## Task instructions
In the listing below, how many lines carry the word "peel"? Reply with only the number.

## Exercise data

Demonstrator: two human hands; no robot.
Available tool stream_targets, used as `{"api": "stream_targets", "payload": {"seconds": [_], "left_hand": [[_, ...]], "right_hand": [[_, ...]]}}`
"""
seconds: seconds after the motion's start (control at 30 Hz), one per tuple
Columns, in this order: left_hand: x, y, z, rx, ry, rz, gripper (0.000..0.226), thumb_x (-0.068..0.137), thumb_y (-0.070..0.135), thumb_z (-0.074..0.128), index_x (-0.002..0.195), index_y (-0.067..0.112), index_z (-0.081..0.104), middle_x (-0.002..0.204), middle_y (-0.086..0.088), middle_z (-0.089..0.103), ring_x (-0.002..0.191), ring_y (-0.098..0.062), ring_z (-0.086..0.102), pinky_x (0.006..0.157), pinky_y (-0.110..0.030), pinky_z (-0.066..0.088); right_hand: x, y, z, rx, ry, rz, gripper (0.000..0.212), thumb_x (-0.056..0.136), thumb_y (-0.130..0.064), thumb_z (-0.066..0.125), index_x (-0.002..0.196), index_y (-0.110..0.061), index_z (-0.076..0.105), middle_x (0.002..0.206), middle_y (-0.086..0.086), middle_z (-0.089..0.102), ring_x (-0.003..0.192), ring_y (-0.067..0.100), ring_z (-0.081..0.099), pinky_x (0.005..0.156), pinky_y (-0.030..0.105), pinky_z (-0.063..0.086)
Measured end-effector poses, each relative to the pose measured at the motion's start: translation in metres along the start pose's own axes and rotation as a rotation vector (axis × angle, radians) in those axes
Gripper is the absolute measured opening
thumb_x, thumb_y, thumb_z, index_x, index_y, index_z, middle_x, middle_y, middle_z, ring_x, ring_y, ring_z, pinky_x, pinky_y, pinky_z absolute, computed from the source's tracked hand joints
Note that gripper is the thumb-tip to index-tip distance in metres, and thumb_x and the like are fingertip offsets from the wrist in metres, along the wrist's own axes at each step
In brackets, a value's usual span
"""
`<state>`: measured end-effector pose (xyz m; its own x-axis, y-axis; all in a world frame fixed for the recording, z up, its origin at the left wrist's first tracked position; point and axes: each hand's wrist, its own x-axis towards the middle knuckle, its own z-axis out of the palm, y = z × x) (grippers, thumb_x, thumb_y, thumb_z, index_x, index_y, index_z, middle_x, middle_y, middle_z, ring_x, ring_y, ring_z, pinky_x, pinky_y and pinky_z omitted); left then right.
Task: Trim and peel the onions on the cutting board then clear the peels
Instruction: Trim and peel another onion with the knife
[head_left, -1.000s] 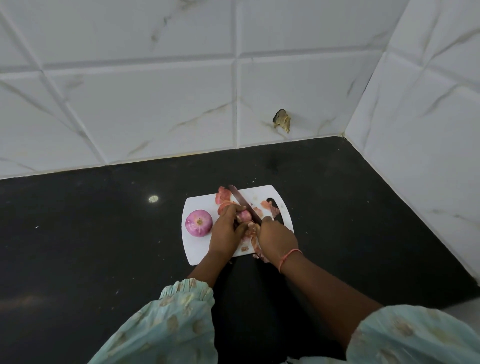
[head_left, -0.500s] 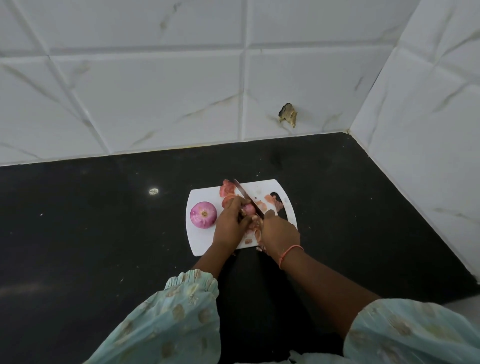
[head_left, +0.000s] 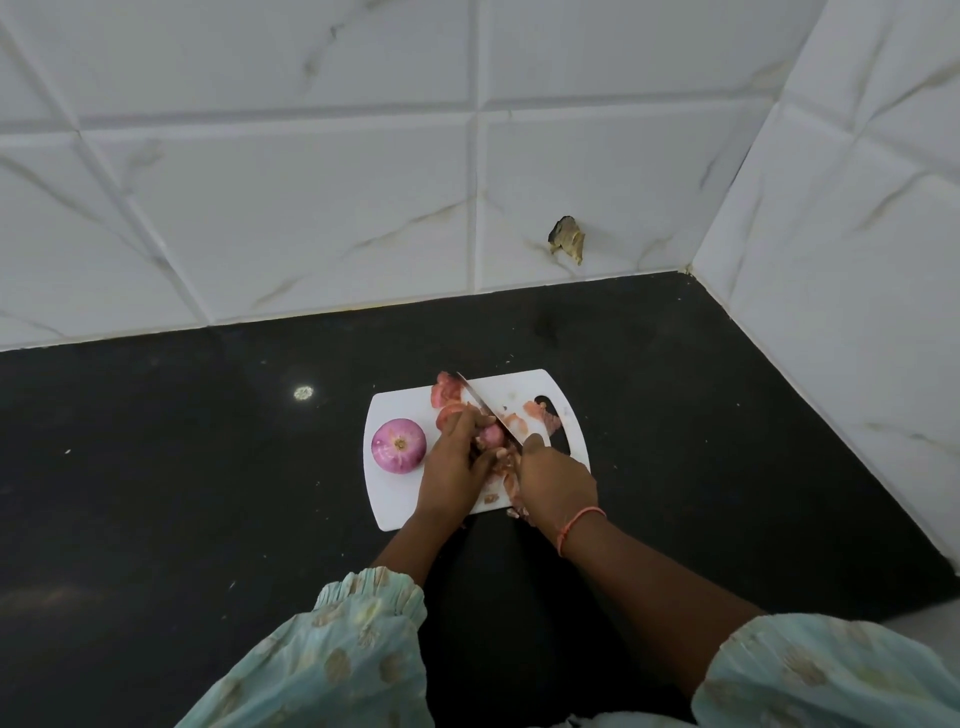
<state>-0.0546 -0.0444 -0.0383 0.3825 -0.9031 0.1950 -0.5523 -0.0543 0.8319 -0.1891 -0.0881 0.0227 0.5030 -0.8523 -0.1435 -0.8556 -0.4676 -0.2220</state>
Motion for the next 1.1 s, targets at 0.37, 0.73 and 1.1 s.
{"api": "stream_targets", "payload": {"seconds": [0.37, 0.73, 1.1], "left_hand": [[-0.006, 0.000, 0.000, 0.091, 0.003, 0.055, 0.034, 0.087, 0.003, 0.068, 0.112, 0.023, 0.056, 0.119, 0.011, 0.056, 0.099, -0.009, 0.060, 0.083, -0.029, 0.054], [-0.031, 0.012, -0.004, -0.008, 0.095, -0.007, 0.037, 0.091, 0.002, 0.067, 0.118, 0.020, 0.049, 0.115, 0.030, 0.051, 0.104, 0.007, 0.058, 0.085, -0.019, 0.054], [-0.023, 0.024, -0.008, -0.249, 0.141, -0.058, 0.058, 0.087, 0.003, 0.069, 0.135, 0.019, 0.043, 0.134, 0.002, 0.045, 0.122, -0.011, 0.056, 0.091, -0.021, 0.055]], "right_hand": [[0.006, 0.006, 0.005, 0.053, -0.004, 0.039, 0.025, 0.101, -0.016, 0.031, 0.118, -0.006, 0.047, 0.109, 0.014, 0.066, 0.098, 0.032, 0.065, 0.069, 0.034, 0.037], [0.009, 0.011, 0.010, 0.097, 0.004, 0.059, 0.026, 0.100, -0.016, 0.032, 0.117, -0.006, 0.048, 0.110, 0.016, 0.065, 0.099, 0.035, 0.064, 0.070, 0.035, 0.038], [0.009, 0.018, -0.007, 0.211, 0.076, 0.100, 0.041, 0.102, -0.040, 0.038, 0.136, -0.019, 0.044, 0.109, 0.009, 0.067, 0.102, 0.028, 0.064, 0.076, 0.036, 0.047]]}}
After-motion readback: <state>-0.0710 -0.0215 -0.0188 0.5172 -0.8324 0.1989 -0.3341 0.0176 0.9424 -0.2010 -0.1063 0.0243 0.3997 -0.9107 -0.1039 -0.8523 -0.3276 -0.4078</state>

## Reply
2